Instructions to follow: The lines to find are those in the entries that hold the word "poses"; copy every one of them.

Data for the task:
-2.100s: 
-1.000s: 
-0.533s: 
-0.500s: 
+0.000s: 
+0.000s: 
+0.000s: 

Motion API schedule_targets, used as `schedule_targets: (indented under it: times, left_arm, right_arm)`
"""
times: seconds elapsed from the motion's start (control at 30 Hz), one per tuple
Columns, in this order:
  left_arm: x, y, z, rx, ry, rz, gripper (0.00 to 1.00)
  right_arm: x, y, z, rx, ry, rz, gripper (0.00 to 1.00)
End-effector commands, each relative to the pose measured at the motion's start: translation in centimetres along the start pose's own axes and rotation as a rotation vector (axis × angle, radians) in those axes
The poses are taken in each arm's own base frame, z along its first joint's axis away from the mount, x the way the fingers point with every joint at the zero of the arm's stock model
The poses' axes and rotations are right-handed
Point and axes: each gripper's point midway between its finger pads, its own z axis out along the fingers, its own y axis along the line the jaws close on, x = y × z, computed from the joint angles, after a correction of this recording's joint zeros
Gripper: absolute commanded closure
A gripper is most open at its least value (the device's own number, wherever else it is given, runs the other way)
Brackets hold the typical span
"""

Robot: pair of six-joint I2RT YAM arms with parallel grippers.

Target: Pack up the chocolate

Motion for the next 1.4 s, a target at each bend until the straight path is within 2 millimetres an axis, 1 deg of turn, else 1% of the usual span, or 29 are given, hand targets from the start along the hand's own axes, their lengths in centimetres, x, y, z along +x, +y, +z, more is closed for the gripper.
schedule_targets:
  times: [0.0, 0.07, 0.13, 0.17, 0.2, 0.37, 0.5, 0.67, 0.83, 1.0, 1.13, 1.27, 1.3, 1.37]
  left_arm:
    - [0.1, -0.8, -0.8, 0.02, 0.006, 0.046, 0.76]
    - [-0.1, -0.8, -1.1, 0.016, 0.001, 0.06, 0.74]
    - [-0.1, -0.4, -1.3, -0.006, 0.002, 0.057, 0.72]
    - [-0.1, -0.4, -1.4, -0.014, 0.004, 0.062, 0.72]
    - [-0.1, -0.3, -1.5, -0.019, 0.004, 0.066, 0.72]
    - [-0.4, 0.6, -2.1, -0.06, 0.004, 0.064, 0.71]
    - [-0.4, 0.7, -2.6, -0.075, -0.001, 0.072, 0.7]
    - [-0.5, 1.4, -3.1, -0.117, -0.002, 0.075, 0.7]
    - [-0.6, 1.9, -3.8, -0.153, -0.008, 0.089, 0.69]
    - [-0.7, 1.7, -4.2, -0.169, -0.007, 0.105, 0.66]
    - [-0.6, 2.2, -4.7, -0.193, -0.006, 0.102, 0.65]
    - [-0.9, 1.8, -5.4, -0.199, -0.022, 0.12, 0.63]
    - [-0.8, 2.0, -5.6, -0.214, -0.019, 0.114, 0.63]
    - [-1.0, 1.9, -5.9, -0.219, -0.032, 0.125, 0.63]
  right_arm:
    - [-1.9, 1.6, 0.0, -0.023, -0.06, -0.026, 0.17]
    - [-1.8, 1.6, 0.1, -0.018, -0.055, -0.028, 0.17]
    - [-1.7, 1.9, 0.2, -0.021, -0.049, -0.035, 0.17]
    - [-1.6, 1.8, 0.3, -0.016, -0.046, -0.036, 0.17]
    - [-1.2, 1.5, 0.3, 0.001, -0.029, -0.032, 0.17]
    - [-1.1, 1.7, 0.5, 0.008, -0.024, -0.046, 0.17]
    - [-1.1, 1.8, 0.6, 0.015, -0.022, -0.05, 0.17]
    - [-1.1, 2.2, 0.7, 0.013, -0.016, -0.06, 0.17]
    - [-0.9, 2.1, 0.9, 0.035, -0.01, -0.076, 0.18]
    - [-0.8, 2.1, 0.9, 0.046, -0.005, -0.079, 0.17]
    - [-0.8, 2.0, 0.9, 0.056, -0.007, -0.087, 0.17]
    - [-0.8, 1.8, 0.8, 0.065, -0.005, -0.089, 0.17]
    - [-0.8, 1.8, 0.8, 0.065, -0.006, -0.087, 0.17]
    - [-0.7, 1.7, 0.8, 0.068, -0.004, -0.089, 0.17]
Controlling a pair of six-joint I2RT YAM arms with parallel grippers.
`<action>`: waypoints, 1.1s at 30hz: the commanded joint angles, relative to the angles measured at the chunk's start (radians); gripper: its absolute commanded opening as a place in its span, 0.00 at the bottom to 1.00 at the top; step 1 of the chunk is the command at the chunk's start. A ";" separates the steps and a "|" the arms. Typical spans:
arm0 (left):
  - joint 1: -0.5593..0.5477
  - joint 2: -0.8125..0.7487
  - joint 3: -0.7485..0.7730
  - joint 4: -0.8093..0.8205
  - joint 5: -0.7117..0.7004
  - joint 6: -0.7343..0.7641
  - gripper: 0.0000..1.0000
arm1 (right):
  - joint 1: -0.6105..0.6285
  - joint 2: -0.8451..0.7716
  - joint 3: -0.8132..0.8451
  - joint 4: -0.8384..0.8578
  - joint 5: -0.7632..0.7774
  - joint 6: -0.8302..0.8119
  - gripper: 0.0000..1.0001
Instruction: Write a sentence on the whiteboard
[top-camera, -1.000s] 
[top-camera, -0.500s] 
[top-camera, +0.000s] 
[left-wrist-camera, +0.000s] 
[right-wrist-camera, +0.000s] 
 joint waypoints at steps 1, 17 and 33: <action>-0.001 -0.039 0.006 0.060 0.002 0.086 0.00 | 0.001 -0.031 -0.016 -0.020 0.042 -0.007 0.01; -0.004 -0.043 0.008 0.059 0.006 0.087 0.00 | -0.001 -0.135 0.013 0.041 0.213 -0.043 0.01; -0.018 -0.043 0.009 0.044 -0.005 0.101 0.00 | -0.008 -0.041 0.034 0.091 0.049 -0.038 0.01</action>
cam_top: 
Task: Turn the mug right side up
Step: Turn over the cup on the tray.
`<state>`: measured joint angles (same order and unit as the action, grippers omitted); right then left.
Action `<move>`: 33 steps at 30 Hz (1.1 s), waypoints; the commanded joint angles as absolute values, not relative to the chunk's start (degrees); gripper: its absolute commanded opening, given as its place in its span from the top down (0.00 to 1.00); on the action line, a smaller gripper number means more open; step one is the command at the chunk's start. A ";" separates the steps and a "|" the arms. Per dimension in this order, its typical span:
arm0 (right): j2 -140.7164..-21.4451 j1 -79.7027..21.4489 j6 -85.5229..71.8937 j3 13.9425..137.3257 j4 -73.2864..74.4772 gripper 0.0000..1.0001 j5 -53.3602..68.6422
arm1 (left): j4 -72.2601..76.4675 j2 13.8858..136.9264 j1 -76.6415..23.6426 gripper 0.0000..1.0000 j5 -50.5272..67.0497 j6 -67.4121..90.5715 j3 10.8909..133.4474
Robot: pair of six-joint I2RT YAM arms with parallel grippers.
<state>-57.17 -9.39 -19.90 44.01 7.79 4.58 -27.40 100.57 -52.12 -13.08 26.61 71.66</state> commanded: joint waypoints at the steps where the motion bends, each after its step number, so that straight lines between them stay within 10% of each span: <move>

Expected output:
The poses are taken in each arm's own base frame, z along its first joint's axis away from the mount, x the way the fingers point with every joint at the zero of the arm's stock model
The poses' axes and rotations are right-handed

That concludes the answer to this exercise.